Corporal Aymond, as everyone will recall, was the cartoonist of the Daily States before he went to war. He is doing a little sketching in France and still retains his humor. His letter shows it:

“Bye, the bye, Harry, do you think my chances for governor are as good now as when I left. It not, Harry, I will nominate you for governor and we’ll make Lee Lanier secretary of state; that is with John Marshall’s consent. Give my regards to Gov. Pleasant and Mayor Behrman; I wonder who is drawing their likenesses on the editorial page of the Daily States now?’
The draft card said Aymond was married with a child who was a dependent. The child was Audrey May Aymond whose birth mother, Emily Wheeler, had died years earlier, according to the State Times Advocate, April 3, 1933. Audrey was raised by Aymond’s parents. While a student at Louisiana State University, Audrey drowned in the Amite River. Her death was also reported in State Times Advocate and Times-Picayune.

Aymond’s whereabouts after the war was mentioned in the St. Landry Clarion (Opelousas, Louisiana), August 9, 1919, “Roy Aymond and his mother of Bunkie, visited Mrs. W. E Aymond here last Tuesday. Mr. Aymond just recently returned from overseas as one of America’s aviators. He expects to return to his old position as cartoonist for the Daily States.”

The 1920 census said Aymond was in New Orleans where he roomed at 848 Carondelet. He was a newspaper cartoonist. The same address and occupation were in the 1921 to 1923 New Orleans city directories.

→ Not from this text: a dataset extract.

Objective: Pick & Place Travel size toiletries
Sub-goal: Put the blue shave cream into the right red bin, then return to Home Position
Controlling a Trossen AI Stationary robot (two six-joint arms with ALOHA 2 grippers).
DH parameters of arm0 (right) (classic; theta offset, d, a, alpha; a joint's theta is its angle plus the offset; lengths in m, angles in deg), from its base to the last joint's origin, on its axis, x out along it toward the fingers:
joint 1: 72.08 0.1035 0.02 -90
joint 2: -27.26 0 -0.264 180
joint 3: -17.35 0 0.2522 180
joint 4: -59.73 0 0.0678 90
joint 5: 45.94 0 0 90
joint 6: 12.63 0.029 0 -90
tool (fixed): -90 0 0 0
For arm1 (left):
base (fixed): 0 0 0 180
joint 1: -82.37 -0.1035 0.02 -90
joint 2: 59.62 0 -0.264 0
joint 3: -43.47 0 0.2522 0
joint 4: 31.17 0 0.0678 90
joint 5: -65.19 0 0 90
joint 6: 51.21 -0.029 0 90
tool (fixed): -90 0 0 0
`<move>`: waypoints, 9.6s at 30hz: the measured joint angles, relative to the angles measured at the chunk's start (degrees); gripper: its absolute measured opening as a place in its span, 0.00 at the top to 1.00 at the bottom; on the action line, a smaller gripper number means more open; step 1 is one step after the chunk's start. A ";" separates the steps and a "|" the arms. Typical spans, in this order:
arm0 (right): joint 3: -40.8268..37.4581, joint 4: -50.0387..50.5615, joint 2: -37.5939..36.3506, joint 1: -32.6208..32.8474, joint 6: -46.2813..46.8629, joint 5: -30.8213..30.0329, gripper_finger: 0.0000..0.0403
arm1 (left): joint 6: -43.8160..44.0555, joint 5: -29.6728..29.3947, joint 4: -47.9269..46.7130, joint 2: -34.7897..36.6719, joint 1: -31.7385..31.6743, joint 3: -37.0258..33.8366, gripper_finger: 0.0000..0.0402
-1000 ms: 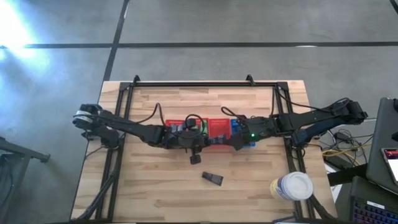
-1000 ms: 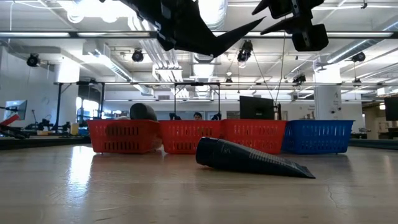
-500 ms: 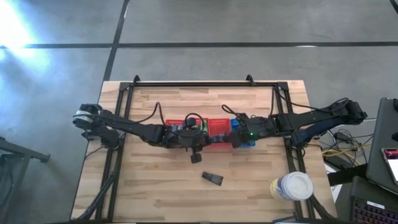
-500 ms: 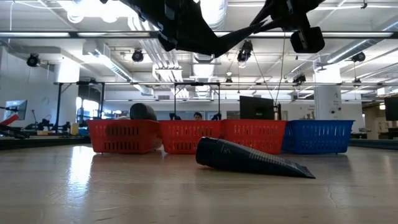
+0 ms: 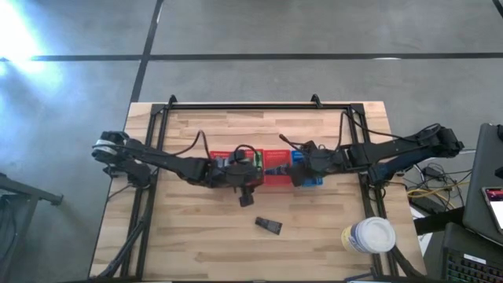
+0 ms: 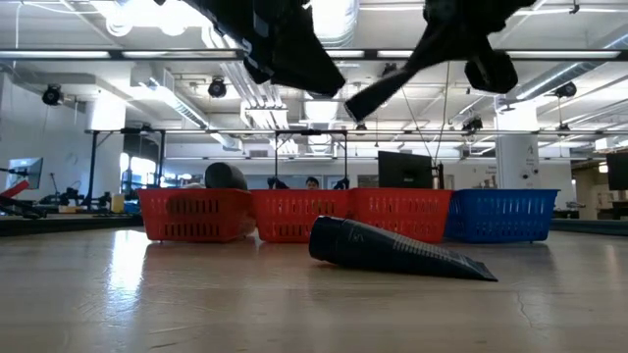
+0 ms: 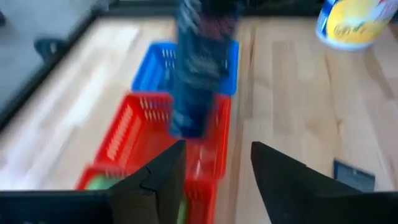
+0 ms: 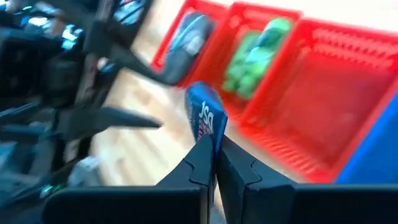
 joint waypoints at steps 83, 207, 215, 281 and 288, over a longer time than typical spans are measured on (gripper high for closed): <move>29.58 10.71 44.80 19.16 -28.72 -0.36 0.37 | 30.61 -3.72 -36.43 9.31 23.46 -8.43 0.45; 0.76 -16.82 7.09 -5.55 -15.82 2.93 0.36 | 12.03 1.26 -3.19 38.59 0.64 -28.59 0.45; -2.39 -25.71 3.55 -22.71 -29.10 8.33 0.44 | 3.44 15.95 8.91 36.62 -32.59 -21.35 0.45; -7.43 -9.38 3.38 -18.86 -38.19 1.46 0.60 | 26.86 20.56 6.49 86.01 -24.44 -61.42 0.53; -7.43 -9.40 3.38 -18.86 -38.21 1.24 0.64 | 26.85 20.53 7.94 90.12 -18.88 -61.49 0.53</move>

From 1925 to 1928, Aymond resided at 410 Thalia.

The Times-Picayune, April 21, 1927, noted the marriage of Aymond and Myra Louise Stewart.

In the 1930 census, Aymond and his wife were in the household of his mother-in-law, Mamie Stewart, a widow. Aymond was an advertising cartoonist.

For the Times-Picayune, Aymond produced Louisiana Lore and Legend which was published on August 8, September 5 and October 17, 1937.


Aymond was a States newspaper cartoonist who lived at 1729 Coliseum Street in New Orleans, as recorded in the 1940 census and on his World War II draft card. The same address was listed in the 1956 and 1960 city directories.

Aymond passed away April 15*, 1961, in New Orleans. His death was reported by the Associated Press in the Lake Charles American-Press (Louisiana), April 16, 1961.

New Orleans (AP) — Roy E. Aymond, 65, former cartoonist for The New Orleans States, died Saturday after a heart attack. Aymond joined The States shortly after World War I and remained with the newspaper after it was bought by The Times-Picayune Publishing Co. He retired in August, 1945. During World War I he was an aviator and served with Capt. Eddie Rickenbacker in France. He worked briefly for the New York Sun. Aymond was a native of Bunkie where funeral services will be held Sunday. Survivors include his widow and two brothers, Dr. Branch Aymond of New Orleans and Dave L. Aymond of Bunkie.
The death notice in the Times-Picayune said in part: 
On Saturday, April 15, 1961, at 4:10 o’clock a.m., Roy E. Aymond, beloved husband of Myra Stewart; brother of David Aymond of Bunkie, La., and Dr. Branch J. Aymond of New Orleans, La. Age 65 years, a native of Bunkie, La., and a resident of this city for the past 45 years.
Aymond was laid to rest at Pythian Cemetery.

* Information on the Pythian Cemetery gravestones were recorded in Stories in Stone (2006) by Alice Ducote Holland and Anne Ducote Plaisance. Aymond was buried in Section E, Row 56, Plot 7. The day of death in the book was April 14.